Lesson 12: Inference for mean difference from two-sample dependent/paired data
TB sections 5.2
Meike Niederhausen and Nicky Wakim
2024-11-11
Learning Objectives
- Define paired data and explain how it differs from independent samples in the context of statistical analysis.
- Construct confidence intervals for the mean difference in paired data and interpret these intervals in the context of the research question.
- Perform the appropriate hypothesis test for paired data and interpret the results.
Where are we?
Last 2 times: Inference for a single-sample mean
Inference for a single-sample mean includes:
- Confidence intervals (Lesson 10)
- Hypothesis testing (Lesson 11)
Single-sample mean:
Last time: example of a hypothesis test for a single-sample mean
Example of hypothesis test based on the 1992 JAMA data
Is there evidence to support that the population mean body temperature is different from 98.6°F?
- Assumptions: The individual observations are independent and the number of individuals in our sample is 130. Thus, we can use CLT to approximate the sampling distribution.
4-5.
- Set \(\alpha = 0.05\)
Hypothesis:
\[\begin{aligned} H_0 &: \mu = 98.6\\ \text{vs. } H_A&: \mu \neq 98.6 \end{aligned}\]
temps_ttest <- t.test(x = BodyTemps$Temperature, mu = 98.6)
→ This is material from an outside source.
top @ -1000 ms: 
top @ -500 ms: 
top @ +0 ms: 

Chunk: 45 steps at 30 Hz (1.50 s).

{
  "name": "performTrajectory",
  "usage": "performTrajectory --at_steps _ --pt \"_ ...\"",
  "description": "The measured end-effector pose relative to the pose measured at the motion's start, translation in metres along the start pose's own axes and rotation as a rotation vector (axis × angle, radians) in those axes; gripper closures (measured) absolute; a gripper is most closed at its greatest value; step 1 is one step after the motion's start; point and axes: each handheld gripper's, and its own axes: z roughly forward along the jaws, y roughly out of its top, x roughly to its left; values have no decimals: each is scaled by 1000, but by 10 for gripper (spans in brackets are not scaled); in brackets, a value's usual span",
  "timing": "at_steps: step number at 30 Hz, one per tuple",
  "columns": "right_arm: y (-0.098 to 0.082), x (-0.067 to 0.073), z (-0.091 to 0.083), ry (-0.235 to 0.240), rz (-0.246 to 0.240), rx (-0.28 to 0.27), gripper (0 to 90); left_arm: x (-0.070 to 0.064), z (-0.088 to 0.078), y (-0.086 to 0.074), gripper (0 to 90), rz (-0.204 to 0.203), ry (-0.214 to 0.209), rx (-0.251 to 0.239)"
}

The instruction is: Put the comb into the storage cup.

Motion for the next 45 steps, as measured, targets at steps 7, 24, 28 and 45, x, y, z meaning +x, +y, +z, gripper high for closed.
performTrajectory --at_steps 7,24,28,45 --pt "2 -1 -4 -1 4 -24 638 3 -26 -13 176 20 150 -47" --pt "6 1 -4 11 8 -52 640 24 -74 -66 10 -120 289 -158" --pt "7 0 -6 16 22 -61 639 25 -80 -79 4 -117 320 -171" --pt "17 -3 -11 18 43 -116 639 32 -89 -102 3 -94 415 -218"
tidy(temps_ttest) %>% gt() %>% tab_options(table.font.size = 36)| estimate | statistic | p.value | parameter | conf.low | conf.high | method | alternative |
|---|---|---|---|---|---|---|---|
| 98.24923 | -5.454823 | 2.410632e-07 | 129 | 98.122 | 98.37646 | One Sample t-test | two.sided |
- Conclusion: We reject the null hypothesis. The average body temperature in the sample was 98.25°F (95% CI 98.12, 98.38°F), which is discernibly different from 98.6°F ( \(p\)-value < 0.001).
Different types of inference based on different data types
| Lesson | Section | Population parameter | Symbol (pop) | Point estimate | Symbol (sample) | SE |
|---|---|---|---|---|---|---|
| 11 | 5.1 | Pop mean | \(\mu\) | Sample mean | \(\overline{x}\) | \(\frac{s}{\sqrt{n}}\) |
| 12 | 5.2 | Pop mean of paired diff | \(\mu_d\) or \(\delta\) | Sample mean of paired diff | \(\overline{x}_{d}\) | ??? |
| 13 | 5.3 | Diff in pop means | \(\mu_1-\mu_2\) | Diff in sample means | \(\overline{x}_1 - \overline{x}_2\) | |
| 15 | 8.1 | Pop proportion | \(p\) | Sample prop | \(\widehat{p}\) | |
| 15 | 8.2 | Diff in pop prop’s | \(p_1-p_2\) | Diff in sample prop’s | \(\widehat{p}_1-\widehat{p}_2\) |
Learning Objectives
- Define paired data and explain how it differs from independent samples in the context of statistical analysis.
- Construct confidence intervals for the mean difference in paired data and interpret these intervals in the context of the research question.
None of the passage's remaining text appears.